No. 14 – Limoges CSP
- Position: Small forward
- League: LNB Pro A

Personal information
- Born: January 7, 1993 (age 32) Mulhouse, France
- Listed height: 1.96 m (6 ft 5 in)
- Listed weight: 95 kg (209 lb)

Career information
- Playing career: 2011–present

Career history
- 2011–2013: Strasbourg IG
- 2013–2015: STB Le Havre
- 2015–2019: Nanterre 92
- 2019–2022: Limoges CSP
- 2022–2023: BC Wolves
- 2023: Universo Treviso Basket
- 2023–2025: SIG Strasbourg
- 2025–present: Limoges CSP

Career highlights
- FIBA Europe Cup champion (2017); French Cup champion (2017); Next Generation Tournament champion (2010);

= Hugo Invernizzi =

French basketball player

Hugo Invernizzi (born January 7, 1993) is a French professional basketball player for Limoges CSP of the LNB Pro A. He stands 196 cm (6’5’’) tall and plays small forward position.

==Professional career==
Born in Mulhouse, Alsace, Invernizzi attended INSEP, the French National Institute of Sport, expertise, and performance, from 2008 to 2011.

Invernizzi signed his first professional contract with Strasbourg IG in 2011 and made his debut in the French top-flight Pro A during the 2011–12 season.

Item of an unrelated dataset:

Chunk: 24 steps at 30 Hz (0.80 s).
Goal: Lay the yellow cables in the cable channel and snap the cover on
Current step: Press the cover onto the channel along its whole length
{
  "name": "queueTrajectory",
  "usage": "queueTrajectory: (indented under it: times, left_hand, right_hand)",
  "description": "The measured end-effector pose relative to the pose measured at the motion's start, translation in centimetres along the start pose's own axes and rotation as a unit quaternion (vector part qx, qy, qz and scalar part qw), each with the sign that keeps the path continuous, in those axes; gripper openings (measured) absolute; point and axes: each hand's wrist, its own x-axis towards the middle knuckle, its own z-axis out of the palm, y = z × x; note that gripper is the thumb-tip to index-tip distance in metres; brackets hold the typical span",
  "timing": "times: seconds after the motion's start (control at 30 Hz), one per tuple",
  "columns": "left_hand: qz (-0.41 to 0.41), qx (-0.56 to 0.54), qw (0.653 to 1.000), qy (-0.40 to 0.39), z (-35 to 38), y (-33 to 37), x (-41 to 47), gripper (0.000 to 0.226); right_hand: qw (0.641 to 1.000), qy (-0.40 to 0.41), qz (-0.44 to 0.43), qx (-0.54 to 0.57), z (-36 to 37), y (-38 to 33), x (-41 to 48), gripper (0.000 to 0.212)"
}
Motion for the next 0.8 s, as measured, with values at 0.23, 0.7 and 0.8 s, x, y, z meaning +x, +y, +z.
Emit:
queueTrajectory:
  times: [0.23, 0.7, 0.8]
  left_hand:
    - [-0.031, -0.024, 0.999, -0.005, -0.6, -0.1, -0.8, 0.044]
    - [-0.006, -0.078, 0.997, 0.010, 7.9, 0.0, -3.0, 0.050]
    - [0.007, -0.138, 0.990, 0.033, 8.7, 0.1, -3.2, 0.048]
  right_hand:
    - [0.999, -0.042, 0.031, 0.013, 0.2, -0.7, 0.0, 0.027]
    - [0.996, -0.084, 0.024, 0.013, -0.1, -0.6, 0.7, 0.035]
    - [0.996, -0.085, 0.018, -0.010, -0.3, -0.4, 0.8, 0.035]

In 2013, Invernizzi joined STB Le Havre. During his first season in Normandy, he won the 3 points shootout contest of the LNB All-Star Game.

In 2015, Invernizzi joined Nanterre 92. In April 2017, he won the 2016–17 French Basketball Cup, his first title.

On July 23, 2019, he has signed with Limoges CSP of the LNB Pro A. He averaged 10.4 points, 2 assists and 3.6 rebounds per game in the 2019–20 season. On May 31, 2020, he signed an extension with the team until 2022.

On August 10, 2022, he has signed with BC Wolves of the Lithuanian Basketball League.

On January 26, 2023, he signed with Universo Treviso Basket of the LBA.

On July 5, 2023, he signed with SIG Strasbourg of the French LNB Pro A.

On September 15, 2025, he signed with Limoges CSP of the LNB Pro A.

== National team ==
Invernizzi played in the 2013 FIBA Europe Under-20 Championship in Estonia, averaging 12.7 points, 3.8 rebounds and 3.1 assists a game.

In 2014, 2015 and 2016, he belonged to the France A' team who participated in tournaments in China.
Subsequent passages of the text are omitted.